The problem
Look through the records, and wherever the string "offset" turns up, copy out that line.

Data for this exercise

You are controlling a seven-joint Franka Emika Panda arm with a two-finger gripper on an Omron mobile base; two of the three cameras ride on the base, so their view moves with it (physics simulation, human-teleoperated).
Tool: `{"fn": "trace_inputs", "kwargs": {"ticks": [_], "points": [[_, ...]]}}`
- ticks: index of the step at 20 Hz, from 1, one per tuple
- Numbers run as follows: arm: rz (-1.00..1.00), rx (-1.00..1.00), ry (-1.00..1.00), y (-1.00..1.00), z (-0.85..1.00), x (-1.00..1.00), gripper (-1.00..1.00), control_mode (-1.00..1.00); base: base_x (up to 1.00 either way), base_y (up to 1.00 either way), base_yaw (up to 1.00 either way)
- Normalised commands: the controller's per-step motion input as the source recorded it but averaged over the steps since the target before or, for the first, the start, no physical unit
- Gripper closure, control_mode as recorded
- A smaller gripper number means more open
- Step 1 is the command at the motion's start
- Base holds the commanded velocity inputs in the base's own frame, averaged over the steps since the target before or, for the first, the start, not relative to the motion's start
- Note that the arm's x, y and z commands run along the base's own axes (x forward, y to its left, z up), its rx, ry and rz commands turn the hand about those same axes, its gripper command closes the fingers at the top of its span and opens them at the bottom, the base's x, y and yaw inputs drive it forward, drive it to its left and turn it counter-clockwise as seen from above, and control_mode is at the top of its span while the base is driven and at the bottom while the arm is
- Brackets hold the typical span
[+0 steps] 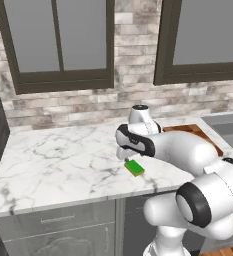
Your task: Pick up the sponge from the counter and clean the cutting board by briefly scrubbing or pressing down on the cutting board. Once finished, release the sponge.
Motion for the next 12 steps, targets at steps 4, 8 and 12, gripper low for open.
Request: {"fn": "trace_inputs", "kwargs": {"ticks": [4,8,12], "points": [[0.05,0.0,0.01,-0.04,-0.18,0.0,-1.0,-1.0,0.0,0.0,0.0],[0.05,0.0,0.0,-0.12,-0.11,0.02,-1.0,-1.0,0.0,0.0,0.0],[0.05,0.0,0.0,-0.15,-0.02,0.02,-1.0,-1.0,0.0,0.0,0.0]]}}
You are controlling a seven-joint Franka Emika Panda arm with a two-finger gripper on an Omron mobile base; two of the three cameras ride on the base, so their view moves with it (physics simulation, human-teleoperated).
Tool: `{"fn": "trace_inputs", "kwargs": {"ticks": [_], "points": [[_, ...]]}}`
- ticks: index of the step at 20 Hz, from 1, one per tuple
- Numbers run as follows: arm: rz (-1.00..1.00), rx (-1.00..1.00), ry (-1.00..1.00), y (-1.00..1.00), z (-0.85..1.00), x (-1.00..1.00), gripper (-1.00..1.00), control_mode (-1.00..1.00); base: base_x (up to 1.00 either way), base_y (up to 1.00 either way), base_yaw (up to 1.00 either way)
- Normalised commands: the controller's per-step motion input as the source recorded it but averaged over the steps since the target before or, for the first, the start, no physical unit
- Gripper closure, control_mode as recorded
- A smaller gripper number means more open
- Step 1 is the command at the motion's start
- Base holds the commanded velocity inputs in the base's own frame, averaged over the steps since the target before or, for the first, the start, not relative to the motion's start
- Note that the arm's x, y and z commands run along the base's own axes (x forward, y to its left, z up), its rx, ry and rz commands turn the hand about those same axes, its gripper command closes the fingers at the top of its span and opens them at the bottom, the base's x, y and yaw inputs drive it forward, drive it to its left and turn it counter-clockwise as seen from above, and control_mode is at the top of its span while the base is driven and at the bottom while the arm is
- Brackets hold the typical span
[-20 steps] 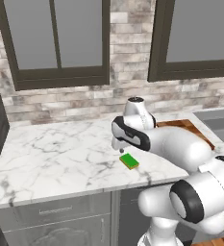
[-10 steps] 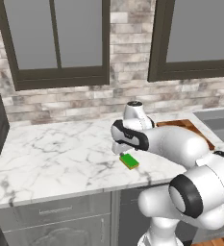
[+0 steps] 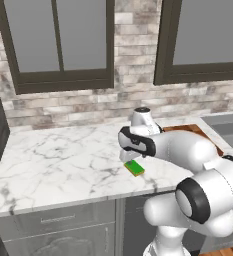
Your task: Pick up the sponge from the counter and clean the cutting board by briefly scrubbing or pressing down on the cutting board. Once finished, release the sponge.
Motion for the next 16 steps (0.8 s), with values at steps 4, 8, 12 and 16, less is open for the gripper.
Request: {"fn": "trace_inputs", "kwargs": {"ticks": [4,8,12,16], "points": [[0.04,0.0,0.0,-0.11,0.0,0.0,-1.0,-1.0,0.0,0.0,0.0],[0.03,-0.01,0.0,0.0,-0.09,0.0,-1.0,-1.0,0.0,0.0,0.0],[0.01,-0.01,0.0,0.0,-0.15,0.0,-1.0,-1.0,0.0,0.0,0.0],[0.0,-0.02,0.01,0.0,-0.18,0.02,-1.0,-1.0,0.0,0.0,0.0]]}}
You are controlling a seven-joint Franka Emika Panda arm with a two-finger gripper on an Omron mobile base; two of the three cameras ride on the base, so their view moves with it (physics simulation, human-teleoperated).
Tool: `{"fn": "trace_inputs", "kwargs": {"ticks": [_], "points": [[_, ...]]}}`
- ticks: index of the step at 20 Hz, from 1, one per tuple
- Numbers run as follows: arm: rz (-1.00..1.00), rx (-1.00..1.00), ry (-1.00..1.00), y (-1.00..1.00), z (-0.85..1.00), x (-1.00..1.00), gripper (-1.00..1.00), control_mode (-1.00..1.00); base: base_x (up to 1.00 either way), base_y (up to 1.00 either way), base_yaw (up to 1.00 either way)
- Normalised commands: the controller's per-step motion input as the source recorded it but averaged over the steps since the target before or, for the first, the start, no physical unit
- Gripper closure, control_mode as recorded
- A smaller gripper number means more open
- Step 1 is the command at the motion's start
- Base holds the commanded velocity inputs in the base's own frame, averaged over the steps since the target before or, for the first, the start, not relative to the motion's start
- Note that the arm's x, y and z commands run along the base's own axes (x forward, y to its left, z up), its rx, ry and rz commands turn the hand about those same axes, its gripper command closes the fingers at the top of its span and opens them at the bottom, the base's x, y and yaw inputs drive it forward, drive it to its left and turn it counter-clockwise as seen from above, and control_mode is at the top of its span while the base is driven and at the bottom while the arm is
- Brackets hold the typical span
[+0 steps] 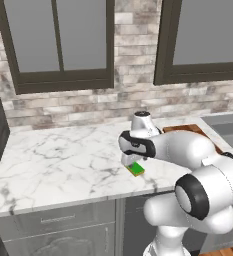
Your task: Pick up the sponge from the counter and clean the cutting board by briefly scrubbing or pressing down on the cutting board. Once finished, release the sponge.
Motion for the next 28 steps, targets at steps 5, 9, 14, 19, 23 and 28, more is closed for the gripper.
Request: {"fn": "trace_inputs", "kwargs": {"ticks": [5,9,14,19,23,28], "points": [[0.0,-0.05,0.0,0.0,-0.14,0.06,-1.0,-1.0,0.0,0.0,0.0],[0.0,-0.03,0.0,0.0,-0.03,0.12,-1.0,-1.0,0.0,0.0,0.0],[0.0,-0.01,0.01,0.06,-0.08,0.2,-1.0,-1.0,0.0,0.0,0.0],[0.0,0.0,0.03,0.1,-0.12,0.18,-1.0,-1.0,0.0,0.0,0.0],[0.0,0.0,0.04,0.06,-0.15,0.1,-1.0,-1.0,0.0,0.0,0.0],[0.0,0.0,0.0,0.0,-0.09,0.04,-1.0,-1.0,0.0,0.0,0.0]]}}
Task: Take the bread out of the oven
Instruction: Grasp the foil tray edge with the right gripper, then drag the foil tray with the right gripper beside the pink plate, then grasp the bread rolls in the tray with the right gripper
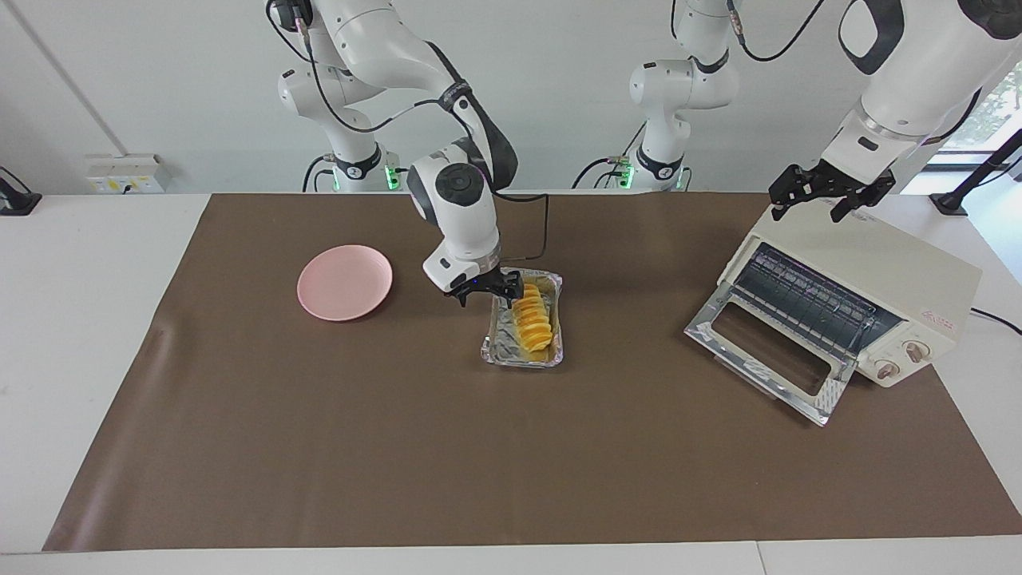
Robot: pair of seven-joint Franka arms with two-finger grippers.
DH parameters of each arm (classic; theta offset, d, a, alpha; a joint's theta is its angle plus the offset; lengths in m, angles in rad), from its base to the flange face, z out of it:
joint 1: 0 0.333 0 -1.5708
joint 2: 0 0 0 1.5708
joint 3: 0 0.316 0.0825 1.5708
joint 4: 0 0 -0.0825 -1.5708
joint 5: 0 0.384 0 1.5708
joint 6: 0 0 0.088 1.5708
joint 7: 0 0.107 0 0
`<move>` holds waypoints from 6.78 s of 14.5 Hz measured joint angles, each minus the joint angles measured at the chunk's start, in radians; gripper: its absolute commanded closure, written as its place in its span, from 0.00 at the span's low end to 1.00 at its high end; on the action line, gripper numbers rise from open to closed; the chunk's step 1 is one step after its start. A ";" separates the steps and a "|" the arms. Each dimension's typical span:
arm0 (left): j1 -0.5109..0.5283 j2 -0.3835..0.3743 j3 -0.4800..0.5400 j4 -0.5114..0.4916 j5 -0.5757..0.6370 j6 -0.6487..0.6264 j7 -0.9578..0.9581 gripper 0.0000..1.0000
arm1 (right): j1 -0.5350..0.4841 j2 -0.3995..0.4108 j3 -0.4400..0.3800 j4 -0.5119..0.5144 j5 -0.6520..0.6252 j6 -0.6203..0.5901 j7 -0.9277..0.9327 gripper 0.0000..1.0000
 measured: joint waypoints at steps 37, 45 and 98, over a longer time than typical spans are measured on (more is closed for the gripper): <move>0.003 -0.053 0.000 -0.056 0.000 0.010 0.002 0.00 | -0.421 0.011 -0.013 0.107 0.090 -0.149 -0.766 1.00; 0.003 -0.053 0.000 -0.056 0.000 0.010 0.002 0.00 | -0.609 0.022 -0.017 0.090 0.090 -0.150 -0.925 1.00; 0.003 -0.053 0.001 -0.056 0.000 0.010 0.002 0.00 | -0.484 0.015 -0.013 -0.034 0.023 0.034 -1.020 1.00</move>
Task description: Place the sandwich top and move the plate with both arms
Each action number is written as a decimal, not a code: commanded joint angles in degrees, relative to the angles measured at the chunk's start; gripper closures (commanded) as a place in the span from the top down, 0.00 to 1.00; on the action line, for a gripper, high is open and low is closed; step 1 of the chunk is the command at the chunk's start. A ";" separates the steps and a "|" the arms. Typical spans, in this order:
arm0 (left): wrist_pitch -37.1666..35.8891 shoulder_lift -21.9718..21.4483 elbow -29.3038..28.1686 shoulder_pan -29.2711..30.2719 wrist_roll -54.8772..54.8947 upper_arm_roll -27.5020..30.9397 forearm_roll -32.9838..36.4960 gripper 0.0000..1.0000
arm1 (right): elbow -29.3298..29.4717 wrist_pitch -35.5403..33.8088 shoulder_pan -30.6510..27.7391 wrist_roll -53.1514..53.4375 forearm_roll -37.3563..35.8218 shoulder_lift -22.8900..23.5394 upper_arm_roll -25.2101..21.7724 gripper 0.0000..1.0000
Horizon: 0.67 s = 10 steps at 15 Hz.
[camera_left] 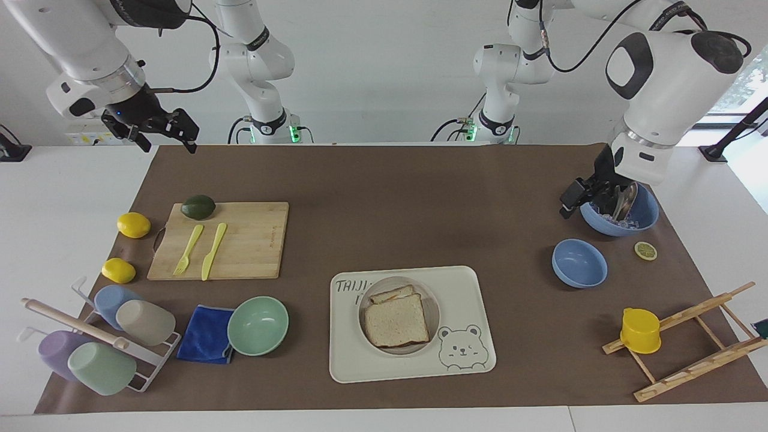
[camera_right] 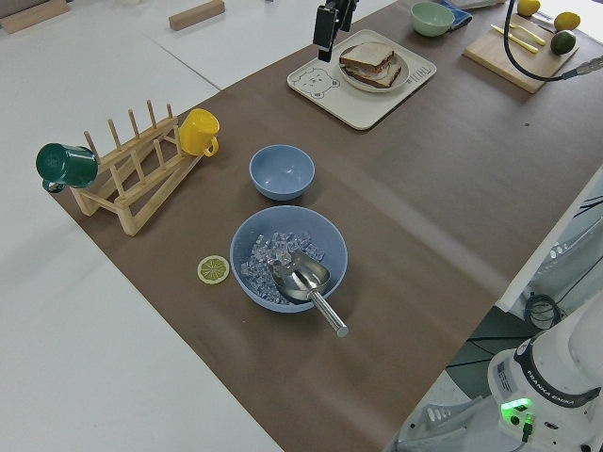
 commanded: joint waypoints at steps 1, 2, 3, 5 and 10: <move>-4.87 -5.34 -2.46 3.22 6.95 -0.73 1.49 1.00 | -0.22 0.40 0.00 -1.45 0.01 -0.58 0.24 1.00; -7.24 -6.75 -2.46 4.54 10.90 -0.91 1.75 1.00 | -0.22 0.40 0.00 -1.45 0.01 -0.58 0.24 1.00; -9.87 -7.72 -2.29 6.72 15.99 -1.95 1.75 1.00 | -0.22 0.40 0.00 -1.45 0.01 -0.58 0.24 1.00; -12.70 -8.60 -2.46 10.42 18.67 -5.81 1.93 1.00 | -0.22 0.40 0.00 -1.45 0.01 -0.58 0.24 1.00; -11.94 -12.11 -9.39 10.53 18.76 -9.70 4.74 1.00 | -0.22 0.40 0.00 -1.45 0.01 -0.49 0.24 1.00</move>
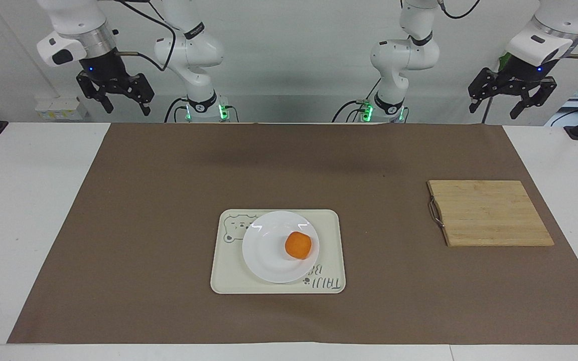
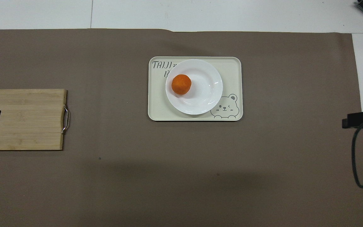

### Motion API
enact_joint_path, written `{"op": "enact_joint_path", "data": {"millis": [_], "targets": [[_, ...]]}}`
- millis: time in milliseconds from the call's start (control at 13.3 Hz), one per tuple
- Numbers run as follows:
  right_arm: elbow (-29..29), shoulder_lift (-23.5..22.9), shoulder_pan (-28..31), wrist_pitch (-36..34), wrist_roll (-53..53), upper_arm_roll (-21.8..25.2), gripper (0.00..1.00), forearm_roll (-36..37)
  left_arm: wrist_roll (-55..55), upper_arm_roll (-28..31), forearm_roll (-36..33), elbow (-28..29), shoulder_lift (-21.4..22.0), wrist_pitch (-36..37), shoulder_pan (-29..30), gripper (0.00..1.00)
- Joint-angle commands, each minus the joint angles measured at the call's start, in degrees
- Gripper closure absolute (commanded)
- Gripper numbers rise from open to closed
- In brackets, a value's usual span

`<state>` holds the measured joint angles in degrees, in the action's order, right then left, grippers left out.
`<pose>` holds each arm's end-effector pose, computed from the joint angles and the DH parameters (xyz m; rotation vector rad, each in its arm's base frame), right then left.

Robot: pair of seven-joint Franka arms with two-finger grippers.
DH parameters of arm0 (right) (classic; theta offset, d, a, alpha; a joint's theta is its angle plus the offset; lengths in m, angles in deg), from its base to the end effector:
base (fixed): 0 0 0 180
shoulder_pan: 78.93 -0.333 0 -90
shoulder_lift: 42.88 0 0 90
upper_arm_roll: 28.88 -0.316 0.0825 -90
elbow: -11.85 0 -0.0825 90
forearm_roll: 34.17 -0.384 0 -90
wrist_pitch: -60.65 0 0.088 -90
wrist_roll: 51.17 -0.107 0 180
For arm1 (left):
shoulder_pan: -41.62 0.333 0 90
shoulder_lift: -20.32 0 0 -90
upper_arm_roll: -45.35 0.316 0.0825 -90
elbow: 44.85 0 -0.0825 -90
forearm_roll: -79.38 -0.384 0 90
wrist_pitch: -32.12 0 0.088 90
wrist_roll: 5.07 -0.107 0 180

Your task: Place orange and plate with both arms

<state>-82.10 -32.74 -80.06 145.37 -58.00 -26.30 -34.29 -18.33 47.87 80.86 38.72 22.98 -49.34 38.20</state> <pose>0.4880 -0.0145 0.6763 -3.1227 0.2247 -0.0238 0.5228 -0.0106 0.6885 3.0906 -0.3901 0.0194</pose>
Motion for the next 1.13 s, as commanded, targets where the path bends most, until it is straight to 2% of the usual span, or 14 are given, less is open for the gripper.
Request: {"op": "enact_joint_path", "data": {"millis": [0, 226, 377, 754, 1055], "targets": [[5.1, -0.5, 0.2, -5.0, -2.2, -1.6, 0.0, 2.1, 0.5, -0.2, 0.0, -1.2, -0.2, 1.2, 0.4, 0.0], [2.7, 0.7, 0.2, -4.6, -2.0, -2.0, 0.0, 2.7, 0.5, -0.2, 0.0, -1.2, -0.2, 1.2, 0.4, 0.0], [0.5, 1.2, 0.2, -1.9, 0.5, -2.0, 0.0, 3.5, 0.5, -0.2, 0.0, -1.2, -0.2, 1.2, 0.4, 0.0], [-0.3, 1.2, 0.4, -1.4, 2.4, -1.9, 0.0, 4.0, 0.5, -0.2, 0.0, -1.2, -0.2, 1.2, 0.4, 0.0], [1.0, 0.7, 1.0, -4.0, -1.0, -1.3, 0.0, 0.4, 0.5, -0.2, 0.0, -1.2, -0.2, 1.2, 0.4, 0.0]]}}
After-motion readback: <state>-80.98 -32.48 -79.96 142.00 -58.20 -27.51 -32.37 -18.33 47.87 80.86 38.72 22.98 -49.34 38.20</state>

Result
DH parameters of each arm (classic; theta offset, d, a, alpha; a joint's theta is its angle plus the offset; lengths in m, angles in rad), from its base to the flange face, z out of it:
DH parameters of arm0 (right) (classic; theta offset, d, a, alpha; a joint's theta is its angle plus the offset; lengths in m, angles in deg), from its base to the end effector:

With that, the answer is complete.